The Korean Society for Power System Engineering

Current Issue

Journal of Power System Engineering - Vol. 25, No. 1

[ Research Paper ]
Journal of Power System Engineering - Vol. 25, No. 1, pp.13-22
Abbreviation: The J. of the Korean Soc. for Power Syst. Eng.
ISSN: 2713-8429 (Print) 2713-8437 (Online)
Print publication date 28 Feb 2021
Received 01 Sep 2020 Revised 21 Jan 2021 Accepted 04 Feb 2021

A Study on a Vision-Based Target Tracking Control System Design
Thinh Huynh * ; Hwan-Cheol Park** ; Dong-Hun Lee*** ; Young-Bok Kim****,
*Graduate School Student, Department of Smart Robot Convergence & Application Engineering, the Graduate School, Pukyong National University
**1st Engineer, Training Ship Packyong, Pukyong National University
***Graduate School Student, Department of Mechanical System Engineering, Pukyong National University
****Professor, Department of Smart Robot Convergence & Application Engineering, Pukyong National University

Correspondence to : Professor, Department of Smart Robot Convergence & Application Engineering, Pukyong National University. E-mail :, Tel : 051-629-6197


This paper presents a vision-based tracking method for controlling camera line of sight (LOS) with a gimbaled structure carried on a dynamic platform. Due to intentional maneuvers, inadvertent motions, and additional disturbances effected on the gimbal, the vision tracking performance and gimbal motion response may be significantly reduced. Thus, a combined tracking algorithm is proposed to increase the robustness and effectiveness of image-based tracking process. From the tracked locations, desired motions of the gimbal are obtained. In the closed loop control system, camera and image-based tracking algorithm work as a transportation delay, so a standard image-based visual control displays limited performance. Therefore, a PID controller based on the Smith Predictor is implemented for the gimbal motion control to overcome this problem. Finally, experimental studies validating proposed system are presented.

Keywords: LOS (Line of Sight), Gimbal, Vision-based tracking, KLT (Kanade Lucas Tomasi) algorithm, Blob detection

1. Introduction

In many applications such as surveillance and target tracking, a camera, or any types of optical sensor, carried on mobile vehicle needs to track continuously a target object or area.
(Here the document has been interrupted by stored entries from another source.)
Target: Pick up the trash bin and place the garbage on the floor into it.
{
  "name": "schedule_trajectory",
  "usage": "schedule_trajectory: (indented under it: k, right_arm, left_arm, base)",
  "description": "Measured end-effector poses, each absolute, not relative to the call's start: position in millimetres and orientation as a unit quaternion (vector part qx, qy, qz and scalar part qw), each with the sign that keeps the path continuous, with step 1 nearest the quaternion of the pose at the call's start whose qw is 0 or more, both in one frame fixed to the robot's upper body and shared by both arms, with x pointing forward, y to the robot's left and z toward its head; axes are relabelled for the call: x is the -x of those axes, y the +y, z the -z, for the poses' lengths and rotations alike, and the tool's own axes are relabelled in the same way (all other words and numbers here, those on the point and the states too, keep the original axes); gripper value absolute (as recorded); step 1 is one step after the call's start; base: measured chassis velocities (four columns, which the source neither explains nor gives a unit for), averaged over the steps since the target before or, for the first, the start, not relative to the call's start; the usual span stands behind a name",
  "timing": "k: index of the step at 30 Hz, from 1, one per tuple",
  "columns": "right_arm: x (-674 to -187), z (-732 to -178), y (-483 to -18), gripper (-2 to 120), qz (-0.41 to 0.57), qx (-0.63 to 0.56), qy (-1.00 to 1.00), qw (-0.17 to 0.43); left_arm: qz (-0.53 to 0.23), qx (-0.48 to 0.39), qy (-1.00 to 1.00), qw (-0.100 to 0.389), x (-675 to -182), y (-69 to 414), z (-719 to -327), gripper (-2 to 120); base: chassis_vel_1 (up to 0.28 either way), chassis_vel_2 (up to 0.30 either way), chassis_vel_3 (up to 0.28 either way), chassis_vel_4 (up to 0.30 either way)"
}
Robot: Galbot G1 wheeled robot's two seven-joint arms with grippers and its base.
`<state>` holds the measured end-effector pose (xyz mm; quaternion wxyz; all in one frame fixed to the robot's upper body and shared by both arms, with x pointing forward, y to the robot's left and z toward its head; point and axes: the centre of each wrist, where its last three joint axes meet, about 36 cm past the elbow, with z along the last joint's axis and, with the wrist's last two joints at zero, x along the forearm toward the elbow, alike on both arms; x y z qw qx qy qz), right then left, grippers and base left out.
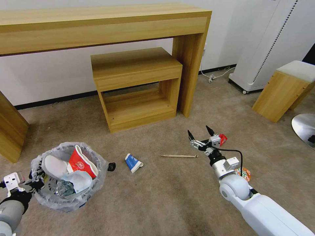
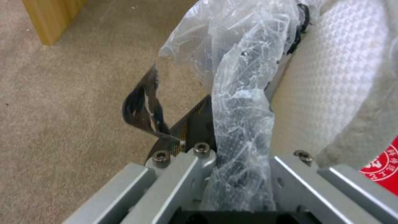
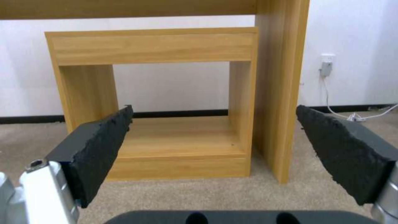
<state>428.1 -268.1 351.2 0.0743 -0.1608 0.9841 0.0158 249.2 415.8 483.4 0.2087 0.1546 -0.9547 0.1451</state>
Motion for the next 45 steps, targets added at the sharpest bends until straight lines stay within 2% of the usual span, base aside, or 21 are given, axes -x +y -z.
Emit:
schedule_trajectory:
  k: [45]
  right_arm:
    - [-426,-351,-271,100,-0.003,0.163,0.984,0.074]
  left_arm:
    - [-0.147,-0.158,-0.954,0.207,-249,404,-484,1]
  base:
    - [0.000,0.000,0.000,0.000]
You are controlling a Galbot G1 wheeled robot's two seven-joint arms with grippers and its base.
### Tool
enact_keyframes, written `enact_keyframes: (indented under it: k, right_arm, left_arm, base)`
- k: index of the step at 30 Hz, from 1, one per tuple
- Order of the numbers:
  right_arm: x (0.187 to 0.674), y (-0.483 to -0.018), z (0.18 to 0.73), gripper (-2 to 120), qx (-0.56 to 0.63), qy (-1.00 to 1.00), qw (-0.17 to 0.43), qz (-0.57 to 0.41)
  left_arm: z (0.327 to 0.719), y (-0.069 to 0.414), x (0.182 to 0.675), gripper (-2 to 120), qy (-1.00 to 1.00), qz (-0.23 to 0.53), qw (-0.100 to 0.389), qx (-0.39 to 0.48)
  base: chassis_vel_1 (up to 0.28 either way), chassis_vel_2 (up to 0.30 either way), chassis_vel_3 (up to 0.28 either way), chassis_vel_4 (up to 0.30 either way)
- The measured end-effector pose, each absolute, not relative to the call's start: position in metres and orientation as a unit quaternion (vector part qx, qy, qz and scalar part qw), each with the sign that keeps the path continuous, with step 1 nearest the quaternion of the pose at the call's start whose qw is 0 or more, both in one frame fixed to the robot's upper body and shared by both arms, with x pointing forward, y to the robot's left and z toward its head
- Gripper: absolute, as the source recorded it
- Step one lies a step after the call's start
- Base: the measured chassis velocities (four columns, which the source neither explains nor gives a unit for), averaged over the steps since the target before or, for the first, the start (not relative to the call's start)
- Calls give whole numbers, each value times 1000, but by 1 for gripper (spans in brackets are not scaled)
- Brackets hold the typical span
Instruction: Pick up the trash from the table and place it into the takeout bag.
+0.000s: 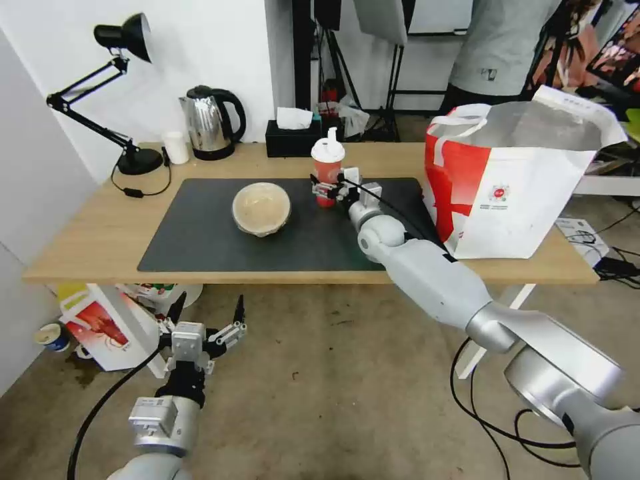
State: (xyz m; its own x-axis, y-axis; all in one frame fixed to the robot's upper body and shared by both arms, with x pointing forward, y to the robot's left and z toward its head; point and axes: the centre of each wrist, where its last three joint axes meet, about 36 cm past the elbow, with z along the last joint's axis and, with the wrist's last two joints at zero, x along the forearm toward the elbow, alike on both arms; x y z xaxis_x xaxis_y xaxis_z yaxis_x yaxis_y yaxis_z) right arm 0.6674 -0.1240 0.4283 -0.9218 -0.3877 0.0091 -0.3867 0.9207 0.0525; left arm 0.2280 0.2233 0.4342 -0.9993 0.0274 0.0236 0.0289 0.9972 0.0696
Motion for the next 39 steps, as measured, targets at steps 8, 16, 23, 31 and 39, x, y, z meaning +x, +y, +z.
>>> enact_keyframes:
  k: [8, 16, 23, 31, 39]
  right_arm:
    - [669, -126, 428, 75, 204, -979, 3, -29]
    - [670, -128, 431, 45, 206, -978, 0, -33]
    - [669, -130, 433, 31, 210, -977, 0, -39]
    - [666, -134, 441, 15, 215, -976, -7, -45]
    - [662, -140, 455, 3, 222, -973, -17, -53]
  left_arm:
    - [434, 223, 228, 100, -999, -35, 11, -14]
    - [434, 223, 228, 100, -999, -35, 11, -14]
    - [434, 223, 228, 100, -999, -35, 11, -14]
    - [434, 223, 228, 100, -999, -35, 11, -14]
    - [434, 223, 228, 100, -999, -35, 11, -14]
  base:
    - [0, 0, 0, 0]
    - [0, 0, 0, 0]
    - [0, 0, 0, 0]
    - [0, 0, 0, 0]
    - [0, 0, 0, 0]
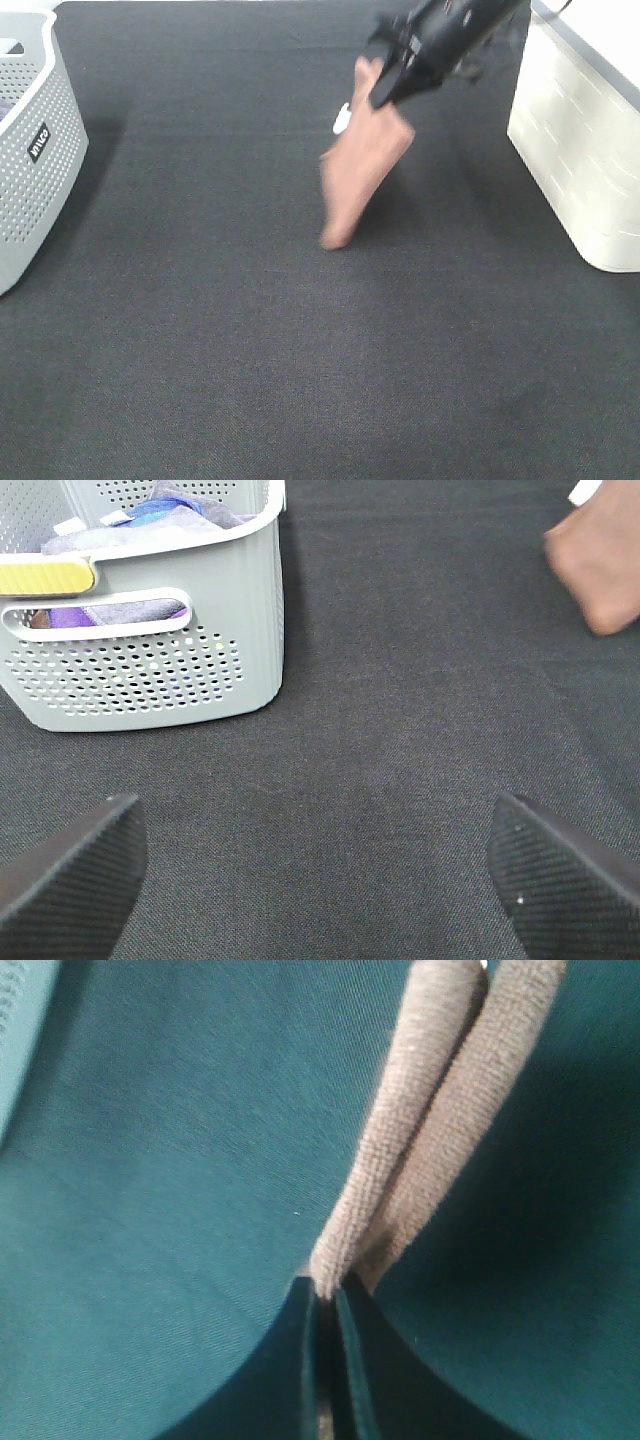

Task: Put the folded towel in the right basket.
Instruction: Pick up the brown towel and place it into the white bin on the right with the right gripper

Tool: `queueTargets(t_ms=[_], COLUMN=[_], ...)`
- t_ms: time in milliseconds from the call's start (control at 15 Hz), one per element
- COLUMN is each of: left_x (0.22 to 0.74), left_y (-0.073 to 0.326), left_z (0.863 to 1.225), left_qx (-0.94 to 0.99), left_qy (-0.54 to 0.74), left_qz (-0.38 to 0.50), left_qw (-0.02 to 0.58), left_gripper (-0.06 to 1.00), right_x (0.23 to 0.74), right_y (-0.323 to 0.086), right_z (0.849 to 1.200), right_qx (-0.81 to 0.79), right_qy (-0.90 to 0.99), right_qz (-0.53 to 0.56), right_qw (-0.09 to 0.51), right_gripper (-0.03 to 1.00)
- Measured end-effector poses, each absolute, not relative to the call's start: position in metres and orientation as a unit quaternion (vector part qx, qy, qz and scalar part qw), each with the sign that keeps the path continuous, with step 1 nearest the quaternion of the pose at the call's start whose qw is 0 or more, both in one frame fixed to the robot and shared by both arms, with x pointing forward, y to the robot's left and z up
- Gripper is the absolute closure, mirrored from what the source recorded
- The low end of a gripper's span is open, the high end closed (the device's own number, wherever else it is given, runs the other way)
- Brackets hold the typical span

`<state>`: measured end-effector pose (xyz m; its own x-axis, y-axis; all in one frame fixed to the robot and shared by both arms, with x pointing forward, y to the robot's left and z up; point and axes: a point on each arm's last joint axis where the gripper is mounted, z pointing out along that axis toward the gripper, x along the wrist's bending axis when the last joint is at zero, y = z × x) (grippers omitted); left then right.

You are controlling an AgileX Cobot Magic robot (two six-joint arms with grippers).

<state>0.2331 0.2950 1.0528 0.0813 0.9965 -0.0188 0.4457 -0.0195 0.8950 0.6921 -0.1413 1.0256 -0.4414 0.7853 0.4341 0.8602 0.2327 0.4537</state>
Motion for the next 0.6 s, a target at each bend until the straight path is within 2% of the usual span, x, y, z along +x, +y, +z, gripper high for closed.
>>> queueTargets(t_ms=[67,133,467,600], left_x=[0.233,0.233,0.233,0.233], left_y=[0.295,0.295,0.295,0.295], left_z=[1.053,1.053,1.053,1.053], left_qx=[0.622,0.622,0.622,0.622], left_qy=[0.58,0.58,0.58,0.58], left_qz=[0.351,0.351,0.351,0.351], left_qw=[0.392,0.392,0.392,0.392], left_gripper=[0.07,0.07,0.07,0.07], right_x=[0.683,0.683,0.641,0.625], right_y=[-0.146,-0.146,-0.174,-0.186], right_z=[1.053,1.053,1.148,1.175], right_qx=[-0.522,-0.522,-0.537,-0.534], right_qy=[-0.785,-0.785,-0.767,-0.762], right_qz=[-0.332,-0.332,-0.338,-0.334], right_qw=[0.032,0.032,-0.098,-0.153], right_gripper=[0.97,0.97,0.97,0.97])
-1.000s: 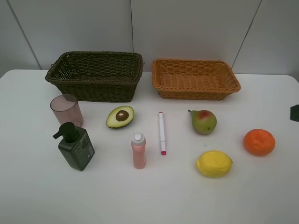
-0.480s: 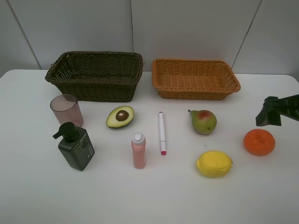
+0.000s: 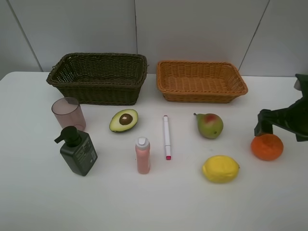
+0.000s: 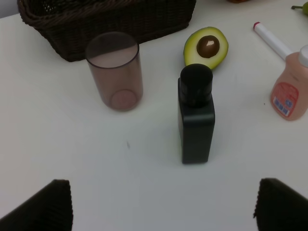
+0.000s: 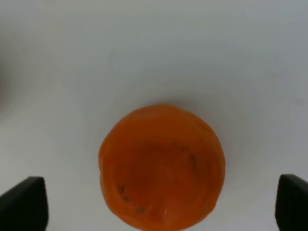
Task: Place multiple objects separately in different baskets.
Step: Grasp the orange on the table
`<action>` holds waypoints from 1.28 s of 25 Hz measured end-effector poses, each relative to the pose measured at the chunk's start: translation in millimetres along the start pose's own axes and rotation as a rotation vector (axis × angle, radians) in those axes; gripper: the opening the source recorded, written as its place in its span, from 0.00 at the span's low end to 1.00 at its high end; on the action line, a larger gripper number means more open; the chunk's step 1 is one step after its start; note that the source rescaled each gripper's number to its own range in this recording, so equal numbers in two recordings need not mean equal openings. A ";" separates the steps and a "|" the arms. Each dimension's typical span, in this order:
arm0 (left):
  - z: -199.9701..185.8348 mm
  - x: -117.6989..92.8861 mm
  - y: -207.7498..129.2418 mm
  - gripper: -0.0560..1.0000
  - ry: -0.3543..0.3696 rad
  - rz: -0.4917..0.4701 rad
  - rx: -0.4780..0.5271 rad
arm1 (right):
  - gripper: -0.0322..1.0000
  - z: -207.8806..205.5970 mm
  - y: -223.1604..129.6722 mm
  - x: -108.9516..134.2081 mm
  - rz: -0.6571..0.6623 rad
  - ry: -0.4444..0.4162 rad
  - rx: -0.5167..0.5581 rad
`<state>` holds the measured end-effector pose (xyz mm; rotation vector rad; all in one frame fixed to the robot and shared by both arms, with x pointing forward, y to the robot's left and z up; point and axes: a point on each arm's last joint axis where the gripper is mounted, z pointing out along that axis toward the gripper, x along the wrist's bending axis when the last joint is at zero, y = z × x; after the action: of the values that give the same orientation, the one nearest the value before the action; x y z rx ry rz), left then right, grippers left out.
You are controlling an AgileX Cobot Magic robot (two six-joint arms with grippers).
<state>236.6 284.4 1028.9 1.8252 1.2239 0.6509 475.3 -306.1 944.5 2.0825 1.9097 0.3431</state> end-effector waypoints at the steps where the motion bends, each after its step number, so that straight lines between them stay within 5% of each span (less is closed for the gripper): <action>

Gimbaled structures, mounted on the vehicle, driven by motors and equipped with gyroscopes, are used to steer the camera accurately despite unpredicted motions of both the target and the vehicle. Many studies involved LOS control with the gimbal have been done. Typically, the gimbal motion control system is configured as a high-bandwidth rate loop inside a lower bandwidth pointing and tracking position loop.1,2) Where the inner loop stabilizes the camera, the outer track loop ensures that the LOS remains pointed toward the target. Using visual information in the servo loop to control the tracking motion is getting lots of attention. This type of control system is well known as visual servoing. Two basic approaches can be identified: position-based visual servo, in which vision data are used to reconstruct the target in 3D space; and image-based visual servo, in which the error is generated directly from the image plane feature. Their performance, stability and design methods are discussed in the references3-5) and many others. The scenarios in these studies are usually to control the pose of a camera attached on the end effector of a robot manipulator in 6 DOF such that it observes desired features of an object. In the particular case of gimbal motion control, only rotational motions, corresponding with gimbal channels, can be controlled, while the camera’s linear motions act as disturbances. Besides that, the main objective of visual servoing becomes to keep the target in the field of interest despite unknown motions of the camera and the target. For example, simulation and experiment studies of Hurak6,7) applied the image-based visual technique for an inertially stabilized double gimbal airborne camera system.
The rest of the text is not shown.